Scientists exhaust ways to identify Sept. 11 victims



Unidentified remains have been frozen in the hope that new technology will identify the body parts.
WASHINGTON POST
NEW YORK -- They are the unknown lost, the 1,161 victims of the World Trade Center attacks whose bodies could remain forever unidentified.
New York's medical examiner said Wednesday that it was halting the painstaking job of trying to identify more remains of those who died in the 2001 attacks on the Twin Towers in Lower Manhattan. Forty-two percent of the 2,749 victims remain unidentified.
For more than three years, forensic experts labored over bone and tissue fragments, trying to extract strands of DNA to divine the identities of lost fathers, mothers, brothers, sisters and friends.
"This is a pause -- we've exhausted the limits of the technology as it exists today," said Ellen Borakove, the New York medical examiner's spokeswoman. "But the doctors have promised -- promised -- that we will never say 'case closed.'"
Staffers at the medical examiner's office had been calling and notifying families for three weeks when the news broke this week of the pause.
Not knowing
Sally Regenhard lost her son, Christian, in the collapse of the towers.

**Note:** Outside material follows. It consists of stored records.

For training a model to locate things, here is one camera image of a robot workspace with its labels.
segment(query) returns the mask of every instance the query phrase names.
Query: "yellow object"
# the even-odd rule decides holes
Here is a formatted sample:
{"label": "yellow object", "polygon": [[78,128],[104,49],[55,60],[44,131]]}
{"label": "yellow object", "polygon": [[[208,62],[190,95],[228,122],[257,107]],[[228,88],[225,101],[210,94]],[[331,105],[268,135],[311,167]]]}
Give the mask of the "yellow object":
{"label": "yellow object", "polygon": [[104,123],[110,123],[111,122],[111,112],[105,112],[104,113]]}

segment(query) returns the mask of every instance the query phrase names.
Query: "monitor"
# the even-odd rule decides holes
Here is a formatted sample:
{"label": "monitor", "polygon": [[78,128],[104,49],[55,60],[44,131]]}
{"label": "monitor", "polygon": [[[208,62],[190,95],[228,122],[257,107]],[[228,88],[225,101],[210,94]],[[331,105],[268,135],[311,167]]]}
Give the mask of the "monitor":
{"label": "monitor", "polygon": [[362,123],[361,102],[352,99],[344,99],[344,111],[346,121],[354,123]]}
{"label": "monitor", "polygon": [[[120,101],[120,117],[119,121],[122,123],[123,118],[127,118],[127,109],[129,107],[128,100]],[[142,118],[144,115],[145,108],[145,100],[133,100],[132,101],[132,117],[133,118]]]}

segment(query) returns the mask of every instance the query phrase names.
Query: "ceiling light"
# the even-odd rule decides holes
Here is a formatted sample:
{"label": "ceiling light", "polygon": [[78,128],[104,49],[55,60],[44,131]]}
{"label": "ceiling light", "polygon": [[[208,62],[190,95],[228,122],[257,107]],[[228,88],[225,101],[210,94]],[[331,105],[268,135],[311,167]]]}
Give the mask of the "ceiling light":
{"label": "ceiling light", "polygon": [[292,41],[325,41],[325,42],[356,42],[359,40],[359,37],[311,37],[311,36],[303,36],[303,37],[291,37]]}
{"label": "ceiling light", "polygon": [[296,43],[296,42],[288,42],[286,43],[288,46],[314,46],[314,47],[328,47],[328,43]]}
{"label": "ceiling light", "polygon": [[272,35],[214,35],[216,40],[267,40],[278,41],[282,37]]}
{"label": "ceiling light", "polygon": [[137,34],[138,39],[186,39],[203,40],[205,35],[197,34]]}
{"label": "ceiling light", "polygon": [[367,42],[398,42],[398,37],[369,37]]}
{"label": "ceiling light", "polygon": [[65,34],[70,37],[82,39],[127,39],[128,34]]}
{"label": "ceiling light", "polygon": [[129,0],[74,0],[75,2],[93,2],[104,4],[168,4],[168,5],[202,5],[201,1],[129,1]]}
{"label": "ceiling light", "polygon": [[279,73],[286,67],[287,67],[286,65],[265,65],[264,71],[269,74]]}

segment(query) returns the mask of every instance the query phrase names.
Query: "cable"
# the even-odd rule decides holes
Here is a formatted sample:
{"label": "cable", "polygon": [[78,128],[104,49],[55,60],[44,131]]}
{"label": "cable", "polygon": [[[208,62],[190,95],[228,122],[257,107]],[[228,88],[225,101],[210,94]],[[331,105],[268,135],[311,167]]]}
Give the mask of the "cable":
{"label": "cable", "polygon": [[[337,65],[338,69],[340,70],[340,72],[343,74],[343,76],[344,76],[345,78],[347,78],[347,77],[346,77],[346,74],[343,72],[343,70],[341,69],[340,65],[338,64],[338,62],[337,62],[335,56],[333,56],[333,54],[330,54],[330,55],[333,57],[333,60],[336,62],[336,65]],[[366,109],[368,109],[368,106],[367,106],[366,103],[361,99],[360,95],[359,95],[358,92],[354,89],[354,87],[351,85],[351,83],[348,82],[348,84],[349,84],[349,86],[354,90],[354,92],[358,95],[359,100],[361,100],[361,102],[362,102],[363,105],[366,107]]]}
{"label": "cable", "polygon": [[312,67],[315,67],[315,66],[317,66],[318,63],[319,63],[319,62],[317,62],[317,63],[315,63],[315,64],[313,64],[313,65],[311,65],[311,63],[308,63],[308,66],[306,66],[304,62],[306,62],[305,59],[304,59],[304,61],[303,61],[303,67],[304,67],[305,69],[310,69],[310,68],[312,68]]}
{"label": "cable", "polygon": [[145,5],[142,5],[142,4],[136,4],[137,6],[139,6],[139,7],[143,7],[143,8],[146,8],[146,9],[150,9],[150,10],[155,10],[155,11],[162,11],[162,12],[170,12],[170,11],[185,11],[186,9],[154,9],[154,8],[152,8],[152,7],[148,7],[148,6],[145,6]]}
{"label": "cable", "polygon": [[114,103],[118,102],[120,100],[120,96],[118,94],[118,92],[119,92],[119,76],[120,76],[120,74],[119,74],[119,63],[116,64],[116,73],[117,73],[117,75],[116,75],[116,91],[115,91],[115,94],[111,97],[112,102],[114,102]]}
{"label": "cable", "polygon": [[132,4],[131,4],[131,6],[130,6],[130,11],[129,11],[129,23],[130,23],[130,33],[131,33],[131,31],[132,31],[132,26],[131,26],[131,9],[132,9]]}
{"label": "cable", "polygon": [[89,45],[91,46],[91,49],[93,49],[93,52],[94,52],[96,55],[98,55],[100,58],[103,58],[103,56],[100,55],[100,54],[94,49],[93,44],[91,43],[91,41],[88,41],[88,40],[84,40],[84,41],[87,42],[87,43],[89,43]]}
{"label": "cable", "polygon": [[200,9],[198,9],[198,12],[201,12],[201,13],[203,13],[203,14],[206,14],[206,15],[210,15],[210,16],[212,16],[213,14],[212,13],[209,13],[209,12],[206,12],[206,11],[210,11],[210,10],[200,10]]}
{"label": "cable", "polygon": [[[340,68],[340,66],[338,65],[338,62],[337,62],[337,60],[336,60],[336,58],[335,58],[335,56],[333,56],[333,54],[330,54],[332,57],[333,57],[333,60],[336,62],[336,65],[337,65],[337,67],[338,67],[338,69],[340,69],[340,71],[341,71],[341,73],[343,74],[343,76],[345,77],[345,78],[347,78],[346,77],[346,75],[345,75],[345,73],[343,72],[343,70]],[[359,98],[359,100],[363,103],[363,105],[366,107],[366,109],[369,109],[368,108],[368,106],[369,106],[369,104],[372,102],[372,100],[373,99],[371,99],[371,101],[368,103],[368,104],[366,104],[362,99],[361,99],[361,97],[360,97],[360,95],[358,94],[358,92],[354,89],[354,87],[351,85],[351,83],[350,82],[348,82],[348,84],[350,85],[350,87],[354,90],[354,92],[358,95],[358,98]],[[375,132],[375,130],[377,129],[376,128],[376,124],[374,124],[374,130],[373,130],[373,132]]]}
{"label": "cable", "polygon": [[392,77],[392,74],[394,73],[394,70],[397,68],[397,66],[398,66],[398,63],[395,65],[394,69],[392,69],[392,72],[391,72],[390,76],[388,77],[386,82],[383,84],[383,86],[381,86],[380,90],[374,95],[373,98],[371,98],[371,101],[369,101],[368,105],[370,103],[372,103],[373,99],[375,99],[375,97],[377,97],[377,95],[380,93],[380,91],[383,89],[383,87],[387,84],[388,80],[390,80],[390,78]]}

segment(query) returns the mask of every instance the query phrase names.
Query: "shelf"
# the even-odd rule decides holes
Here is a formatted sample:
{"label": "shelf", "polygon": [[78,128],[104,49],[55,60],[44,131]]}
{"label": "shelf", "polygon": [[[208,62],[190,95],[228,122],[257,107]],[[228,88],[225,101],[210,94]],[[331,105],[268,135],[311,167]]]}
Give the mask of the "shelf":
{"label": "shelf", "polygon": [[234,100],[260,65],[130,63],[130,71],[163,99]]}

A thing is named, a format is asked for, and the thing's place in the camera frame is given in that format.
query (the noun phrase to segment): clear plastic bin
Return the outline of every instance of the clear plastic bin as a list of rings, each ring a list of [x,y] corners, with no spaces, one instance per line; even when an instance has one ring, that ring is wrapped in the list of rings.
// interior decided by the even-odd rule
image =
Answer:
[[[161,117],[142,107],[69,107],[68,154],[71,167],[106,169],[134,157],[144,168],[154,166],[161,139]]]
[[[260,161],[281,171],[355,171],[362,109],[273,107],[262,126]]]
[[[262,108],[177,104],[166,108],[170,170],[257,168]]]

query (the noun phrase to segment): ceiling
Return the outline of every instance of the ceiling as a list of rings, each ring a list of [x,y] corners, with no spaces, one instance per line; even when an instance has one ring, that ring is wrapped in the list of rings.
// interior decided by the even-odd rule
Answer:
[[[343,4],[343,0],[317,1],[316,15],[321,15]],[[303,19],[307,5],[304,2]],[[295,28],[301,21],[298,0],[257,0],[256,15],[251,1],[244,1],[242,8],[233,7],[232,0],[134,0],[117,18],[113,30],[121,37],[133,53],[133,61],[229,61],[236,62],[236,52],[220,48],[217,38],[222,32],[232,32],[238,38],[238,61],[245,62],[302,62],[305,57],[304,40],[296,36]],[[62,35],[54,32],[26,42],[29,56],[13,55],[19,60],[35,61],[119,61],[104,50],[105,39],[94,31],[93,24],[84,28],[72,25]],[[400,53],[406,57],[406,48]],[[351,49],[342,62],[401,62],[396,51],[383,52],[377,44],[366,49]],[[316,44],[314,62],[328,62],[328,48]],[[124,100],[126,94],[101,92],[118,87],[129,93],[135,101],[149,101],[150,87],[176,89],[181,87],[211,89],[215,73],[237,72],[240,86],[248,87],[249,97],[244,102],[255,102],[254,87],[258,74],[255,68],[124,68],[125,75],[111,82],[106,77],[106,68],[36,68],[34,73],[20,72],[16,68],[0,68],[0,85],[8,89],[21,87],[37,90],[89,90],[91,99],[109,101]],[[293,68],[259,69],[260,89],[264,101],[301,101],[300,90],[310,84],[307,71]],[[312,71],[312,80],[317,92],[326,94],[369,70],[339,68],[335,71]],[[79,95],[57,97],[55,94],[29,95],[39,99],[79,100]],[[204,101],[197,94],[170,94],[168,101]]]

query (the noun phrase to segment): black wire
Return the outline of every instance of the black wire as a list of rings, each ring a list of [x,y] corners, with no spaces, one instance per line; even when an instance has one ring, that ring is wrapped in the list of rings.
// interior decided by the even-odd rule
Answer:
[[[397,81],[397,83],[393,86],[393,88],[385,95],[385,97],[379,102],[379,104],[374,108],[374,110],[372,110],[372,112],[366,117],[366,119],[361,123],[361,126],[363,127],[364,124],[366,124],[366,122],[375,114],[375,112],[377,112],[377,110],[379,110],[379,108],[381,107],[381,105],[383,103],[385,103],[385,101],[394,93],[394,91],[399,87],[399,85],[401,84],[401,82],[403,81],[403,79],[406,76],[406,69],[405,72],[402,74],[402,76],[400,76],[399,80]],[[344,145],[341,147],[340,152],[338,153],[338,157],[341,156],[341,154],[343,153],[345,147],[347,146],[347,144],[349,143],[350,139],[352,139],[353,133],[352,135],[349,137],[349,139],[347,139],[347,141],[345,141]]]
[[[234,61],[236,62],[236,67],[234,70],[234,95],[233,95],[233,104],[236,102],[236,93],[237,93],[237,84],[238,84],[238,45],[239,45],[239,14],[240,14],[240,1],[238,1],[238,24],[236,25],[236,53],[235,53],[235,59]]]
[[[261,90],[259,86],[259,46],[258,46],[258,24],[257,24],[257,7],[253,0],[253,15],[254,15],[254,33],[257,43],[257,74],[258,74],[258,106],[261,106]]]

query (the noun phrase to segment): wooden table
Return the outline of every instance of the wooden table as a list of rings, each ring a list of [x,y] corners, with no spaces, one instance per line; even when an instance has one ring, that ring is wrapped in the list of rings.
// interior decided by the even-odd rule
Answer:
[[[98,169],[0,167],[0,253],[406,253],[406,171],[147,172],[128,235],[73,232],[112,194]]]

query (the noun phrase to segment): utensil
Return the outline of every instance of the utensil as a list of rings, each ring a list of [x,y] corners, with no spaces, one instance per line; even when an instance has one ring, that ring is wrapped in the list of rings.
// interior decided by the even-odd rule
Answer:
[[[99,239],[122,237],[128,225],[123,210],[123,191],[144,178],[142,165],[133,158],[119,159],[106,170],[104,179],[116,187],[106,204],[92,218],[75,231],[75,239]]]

He was a strapping 28-year-old firefighter with a love of painting and books, and he was at his station house in Red Hook, Brooklyn, when the emergency call came Sept. 11. Sally has no idea which tower Christian ran into.
"Oh God, it puts an end to hope that we might get some sort of answer," Regenhard said. "For me, the chance to find out what exactly happened to my son is over. For so many families of firefighters, our sons and husbands have disappeared into death."
Monica Iken's husband, Michael, was a bond broker, working on the 84th floor of the South Tower. No part of her husband has been found.
"The emptiness of not taking someone home is beyond being able to explain," said Iken, 34, who now leads September's Mission, an organization dedicated to creating a memorial. "But you also get to a point where what are you going to get back? A fragment of a person? Is that my husband?"
The city has 9,720 unidentified body parts, which biologists have freeze-dried and carefully stored, in hopes that someday new technology will allow for a re-examination.